Let's drill down into one of these examples:
Low retrieval relevance data point. It’s clear that the retrieved documents are not relevant to the user’s query. With this insight, we can narrow our investigation to the retrieval system as the likely source of the issue.In this case, we discover that our vector database lacks sufficient documents on specific topics, such as stress and sleep disorders, which explains the low relevance scores.
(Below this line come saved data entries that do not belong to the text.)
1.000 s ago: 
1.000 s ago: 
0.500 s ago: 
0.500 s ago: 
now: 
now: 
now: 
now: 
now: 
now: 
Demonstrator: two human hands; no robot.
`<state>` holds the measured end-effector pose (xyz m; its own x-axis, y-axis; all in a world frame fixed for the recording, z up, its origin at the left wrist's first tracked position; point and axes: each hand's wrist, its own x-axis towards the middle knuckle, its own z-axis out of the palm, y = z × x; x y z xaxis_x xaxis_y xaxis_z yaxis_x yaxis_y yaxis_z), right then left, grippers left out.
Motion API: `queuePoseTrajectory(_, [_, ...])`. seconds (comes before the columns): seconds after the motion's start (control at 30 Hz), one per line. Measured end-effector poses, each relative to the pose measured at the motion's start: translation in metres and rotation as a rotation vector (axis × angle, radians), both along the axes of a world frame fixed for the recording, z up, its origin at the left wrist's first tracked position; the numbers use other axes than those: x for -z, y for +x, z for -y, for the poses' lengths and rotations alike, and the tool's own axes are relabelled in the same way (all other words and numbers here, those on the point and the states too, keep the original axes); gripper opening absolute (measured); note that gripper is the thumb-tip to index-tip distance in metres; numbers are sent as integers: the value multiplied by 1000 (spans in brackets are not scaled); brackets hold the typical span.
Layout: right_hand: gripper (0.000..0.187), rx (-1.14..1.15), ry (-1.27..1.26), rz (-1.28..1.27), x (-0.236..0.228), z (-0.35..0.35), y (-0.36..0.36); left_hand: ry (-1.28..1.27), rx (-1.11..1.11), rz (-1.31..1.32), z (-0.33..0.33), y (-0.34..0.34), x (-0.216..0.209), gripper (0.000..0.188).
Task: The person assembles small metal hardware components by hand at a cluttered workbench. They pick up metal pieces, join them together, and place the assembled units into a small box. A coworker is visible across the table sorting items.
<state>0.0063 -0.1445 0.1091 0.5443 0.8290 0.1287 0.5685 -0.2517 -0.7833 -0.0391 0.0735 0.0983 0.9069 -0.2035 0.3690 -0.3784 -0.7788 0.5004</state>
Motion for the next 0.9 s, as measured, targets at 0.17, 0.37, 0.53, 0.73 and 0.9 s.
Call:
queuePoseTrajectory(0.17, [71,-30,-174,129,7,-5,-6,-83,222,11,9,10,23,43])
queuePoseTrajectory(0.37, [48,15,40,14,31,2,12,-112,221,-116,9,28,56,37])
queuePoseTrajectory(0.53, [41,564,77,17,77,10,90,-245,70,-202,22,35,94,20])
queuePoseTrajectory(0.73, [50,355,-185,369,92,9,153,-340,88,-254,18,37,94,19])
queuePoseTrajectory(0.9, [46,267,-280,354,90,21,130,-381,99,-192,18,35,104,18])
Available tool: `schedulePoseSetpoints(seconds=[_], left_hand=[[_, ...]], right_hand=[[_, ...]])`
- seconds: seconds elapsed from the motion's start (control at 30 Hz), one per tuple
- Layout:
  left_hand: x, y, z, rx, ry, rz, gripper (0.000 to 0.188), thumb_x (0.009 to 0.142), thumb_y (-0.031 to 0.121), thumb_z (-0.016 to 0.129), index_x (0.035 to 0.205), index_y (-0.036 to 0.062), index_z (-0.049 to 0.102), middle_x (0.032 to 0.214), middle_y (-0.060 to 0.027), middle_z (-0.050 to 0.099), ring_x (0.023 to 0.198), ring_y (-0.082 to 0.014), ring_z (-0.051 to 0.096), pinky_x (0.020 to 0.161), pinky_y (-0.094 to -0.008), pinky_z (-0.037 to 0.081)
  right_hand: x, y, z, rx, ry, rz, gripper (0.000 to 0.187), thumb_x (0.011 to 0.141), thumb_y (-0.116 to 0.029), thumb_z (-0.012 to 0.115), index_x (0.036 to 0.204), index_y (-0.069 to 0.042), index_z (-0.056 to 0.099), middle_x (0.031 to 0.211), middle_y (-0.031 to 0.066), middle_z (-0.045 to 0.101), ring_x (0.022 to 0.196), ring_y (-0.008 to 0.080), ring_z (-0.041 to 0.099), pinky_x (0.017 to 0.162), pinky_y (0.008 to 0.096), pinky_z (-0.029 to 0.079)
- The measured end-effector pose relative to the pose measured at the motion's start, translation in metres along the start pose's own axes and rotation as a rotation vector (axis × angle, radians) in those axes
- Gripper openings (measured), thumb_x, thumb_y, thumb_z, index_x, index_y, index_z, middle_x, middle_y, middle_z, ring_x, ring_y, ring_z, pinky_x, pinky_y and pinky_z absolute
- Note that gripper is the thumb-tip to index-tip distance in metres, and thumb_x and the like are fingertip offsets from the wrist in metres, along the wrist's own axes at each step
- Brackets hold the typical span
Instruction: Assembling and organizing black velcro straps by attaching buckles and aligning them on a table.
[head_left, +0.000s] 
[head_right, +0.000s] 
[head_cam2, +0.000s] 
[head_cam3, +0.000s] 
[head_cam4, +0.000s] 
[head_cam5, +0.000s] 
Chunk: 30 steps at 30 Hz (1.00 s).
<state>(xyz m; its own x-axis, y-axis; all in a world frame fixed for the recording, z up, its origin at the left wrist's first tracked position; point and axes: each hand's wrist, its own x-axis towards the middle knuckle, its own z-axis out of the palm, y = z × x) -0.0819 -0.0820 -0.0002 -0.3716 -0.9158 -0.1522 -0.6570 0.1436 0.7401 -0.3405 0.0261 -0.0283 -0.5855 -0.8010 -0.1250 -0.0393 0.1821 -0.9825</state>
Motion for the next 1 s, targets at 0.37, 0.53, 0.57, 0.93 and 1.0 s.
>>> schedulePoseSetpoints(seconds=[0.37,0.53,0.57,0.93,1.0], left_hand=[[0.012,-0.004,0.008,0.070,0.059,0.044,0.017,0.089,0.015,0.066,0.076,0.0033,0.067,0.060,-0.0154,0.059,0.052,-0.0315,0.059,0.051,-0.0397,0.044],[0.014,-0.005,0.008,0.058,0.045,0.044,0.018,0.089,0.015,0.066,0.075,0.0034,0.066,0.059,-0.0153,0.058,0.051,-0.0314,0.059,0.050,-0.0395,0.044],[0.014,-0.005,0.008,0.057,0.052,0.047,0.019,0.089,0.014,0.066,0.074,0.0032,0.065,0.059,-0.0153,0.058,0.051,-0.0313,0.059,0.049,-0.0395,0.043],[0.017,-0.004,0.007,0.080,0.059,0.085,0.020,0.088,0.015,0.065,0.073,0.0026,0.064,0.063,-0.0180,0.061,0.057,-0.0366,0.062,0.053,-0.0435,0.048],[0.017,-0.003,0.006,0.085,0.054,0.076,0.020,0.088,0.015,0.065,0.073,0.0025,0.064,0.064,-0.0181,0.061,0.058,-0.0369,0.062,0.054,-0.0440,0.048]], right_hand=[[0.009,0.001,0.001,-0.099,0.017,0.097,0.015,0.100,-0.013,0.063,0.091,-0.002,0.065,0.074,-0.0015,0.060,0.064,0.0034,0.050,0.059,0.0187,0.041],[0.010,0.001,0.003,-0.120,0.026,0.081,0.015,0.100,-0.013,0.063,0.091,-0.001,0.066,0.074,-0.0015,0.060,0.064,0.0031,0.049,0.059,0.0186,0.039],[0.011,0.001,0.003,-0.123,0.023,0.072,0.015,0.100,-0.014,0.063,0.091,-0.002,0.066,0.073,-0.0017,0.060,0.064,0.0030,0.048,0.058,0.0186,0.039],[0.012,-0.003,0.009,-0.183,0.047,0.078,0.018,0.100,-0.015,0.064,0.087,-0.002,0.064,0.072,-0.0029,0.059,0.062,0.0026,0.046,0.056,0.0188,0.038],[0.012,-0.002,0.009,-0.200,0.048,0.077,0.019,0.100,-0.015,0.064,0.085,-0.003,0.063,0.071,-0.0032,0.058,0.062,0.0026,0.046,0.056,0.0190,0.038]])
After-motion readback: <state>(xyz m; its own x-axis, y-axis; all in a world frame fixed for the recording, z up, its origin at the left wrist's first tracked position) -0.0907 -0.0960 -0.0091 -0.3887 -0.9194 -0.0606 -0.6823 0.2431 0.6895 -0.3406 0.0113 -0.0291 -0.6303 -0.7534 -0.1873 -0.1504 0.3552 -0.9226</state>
Next Steps Once you’ve identified issues—such as retrieval relevancy—in your pipeline, the next step is to experiment with targeted improvements. Improve coverage of your vector database, try different retrieval strategies, compare the results, and iteratively optimize your metrics. Additionally, incorporate human evaluations using tools like “Review Mode” to ensure that your automated metrics align with the judgments of your domain experts.
As your product and user behaviors evolve, make it a habit to regularly update and expand your evaluation dataset to ensure your benchmarks remain relevant. This combination of metric-driven and human-in-the-loop evaluation will help you build more effective and reliable multi-step LLM workflows.